Paper status: completed

HPSERec: A Hierarchical Partitioning and Stepwise Enhancement Framework for Long-tailed Sequential Recommendation

Original Link
Price: 0.100000
3 readers
This analysis is AI-generated and may not be fully accurate. Please refer to the original paper.

TL;DR Summary

The HPSERec framework addresses the long-tail problem in sequential recommendation systems by hierarchically partitioning items and employing stepwise enhancement strategies to improve tail item representation, outperforming existing methods through expert networks and optimal tr

Abstract

The long-tail problem in sequential recommender systems stems from imbalanced interaction data, resulting in suboptimal model performance for tail users and items. Recent studies have leveraged head data to enhance tail data for diminish the impact of the long-tail problem. However, these methods often adopt ad-hoc strategies to distinguish between head and tail data, which fails to capture the underlying distributional characteristics and structural properties of each category.
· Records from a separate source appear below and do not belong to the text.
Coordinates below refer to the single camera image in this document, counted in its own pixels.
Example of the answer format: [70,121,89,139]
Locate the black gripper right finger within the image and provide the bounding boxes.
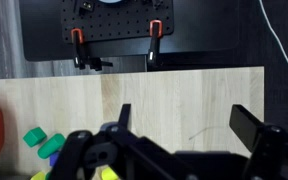
[229,104,288,180]

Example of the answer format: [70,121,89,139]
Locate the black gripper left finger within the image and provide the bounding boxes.
[48,103,198,180]

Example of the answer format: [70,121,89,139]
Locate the yellow rectangular wooden block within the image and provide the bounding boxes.
[101,166,119,180]

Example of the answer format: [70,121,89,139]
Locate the purple blue wooden cube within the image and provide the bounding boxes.
[49,151,62,168]

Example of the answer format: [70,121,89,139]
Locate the green wooden cube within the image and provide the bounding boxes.
[22,127,48,148]

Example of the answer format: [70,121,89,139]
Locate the orange black bar clamp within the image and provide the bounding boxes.
[146,19,164,65]
[70,28,114,72]

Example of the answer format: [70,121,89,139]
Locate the black perforated pegboard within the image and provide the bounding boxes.
[61,0,175,44]

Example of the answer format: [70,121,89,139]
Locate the white cable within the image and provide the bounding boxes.
[258,0,288,81]

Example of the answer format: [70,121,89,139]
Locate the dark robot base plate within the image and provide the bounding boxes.
[18,0,242,63]

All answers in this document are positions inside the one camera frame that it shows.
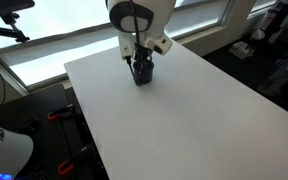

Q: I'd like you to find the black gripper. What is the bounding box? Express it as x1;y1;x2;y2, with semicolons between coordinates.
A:
126;43;155;87

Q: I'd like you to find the dark teal mug with logo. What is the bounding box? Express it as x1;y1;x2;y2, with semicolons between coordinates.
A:
132;59;155;86

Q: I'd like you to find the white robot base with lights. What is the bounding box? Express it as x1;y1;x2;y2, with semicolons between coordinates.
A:
0;119;34;180

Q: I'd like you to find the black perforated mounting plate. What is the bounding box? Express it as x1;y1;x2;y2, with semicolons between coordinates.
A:
17;106;110;180

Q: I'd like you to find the white floor device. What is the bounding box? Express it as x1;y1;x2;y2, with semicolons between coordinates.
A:
229;40;256;60

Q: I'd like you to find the black robot cart top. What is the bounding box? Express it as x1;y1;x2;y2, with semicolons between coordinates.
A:
0;83;82;134

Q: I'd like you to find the gray blue bag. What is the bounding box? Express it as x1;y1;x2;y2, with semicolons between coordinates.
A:
257;49;288;98

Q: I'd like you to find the black and white equipment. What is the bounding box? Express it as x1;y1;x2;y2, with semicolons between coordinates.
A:
267;0;288;44

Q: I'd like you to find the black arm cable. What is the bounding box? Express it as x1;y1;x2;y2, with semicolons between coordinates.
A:
129;0;142;51

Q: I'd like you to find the black clamp with orange handle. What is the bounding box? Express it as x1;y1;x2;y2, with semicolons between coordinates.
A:
47;104;78;122
57;146;92;177

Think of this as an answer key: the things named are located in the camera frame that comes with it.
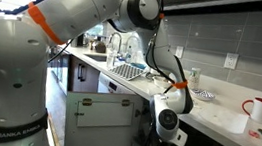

Moreover, due to a substantial representational gap exists between head and tail data, head-to-tail enhancement strategies are susceptible to negative transfer, often leading to a decline in overall model performance. To address these issues, we propose a hierarchical partitioning and stepwise enhancement framework, called HPSERec, for long-tailed sequential recommendation. HPSERec partitions the item set into subsets based on a data imbalance metric, assigning an expert network to each subset to capture user-specific local features. Subsequently, we apply knowledge distillation to progressively improve long-tail interest representation, followed by a Sinkhorn optimal transport-based feedback module, which aligns user representations across expert levels through a globally optimal and softly matched mapping. Extensive experiments on three real-world datasets demonstrate that HPSERec consistently outperforms all baseline methods. The implementation code is available at https://github.com/bolunxier123/HPSERec.

Mind Map

In-depth Reading

English Analysis

1. Bibliographic Information

1.1. Title

HPSERec: A Hierarchical Partitioning and Stepwise Enhancement Framework for Long-tailed Sequential Recommendation

1.2. Authors

Xiaolong Xu1^{1}, Xudong Zhao1^{1}, Haolong Xiang1^{1}, Xuyun Zhang2^{2}, Wei Shen3^{3}, Hongsheng Hu4^{4}, Lianyong Qi5^{5}

  • 1^{1} School of Software, Nanjing University of Information Science and Technology, China
  • 2^{2} School of Computing, Macquarie University, Australia
  • 3^{3} Independent Researcher, China
  • 4^{4} School of Information and Physical Sciences, University of Newcastle, Australia
  • 5^{5} CoCu ScinTecoly (Institution name appears truncated/typoed in source), China

1.3. Journal/Conference

NeurIPS 2024 (The Thirty-eighth Annual Conference on Neural Information Processing Systems)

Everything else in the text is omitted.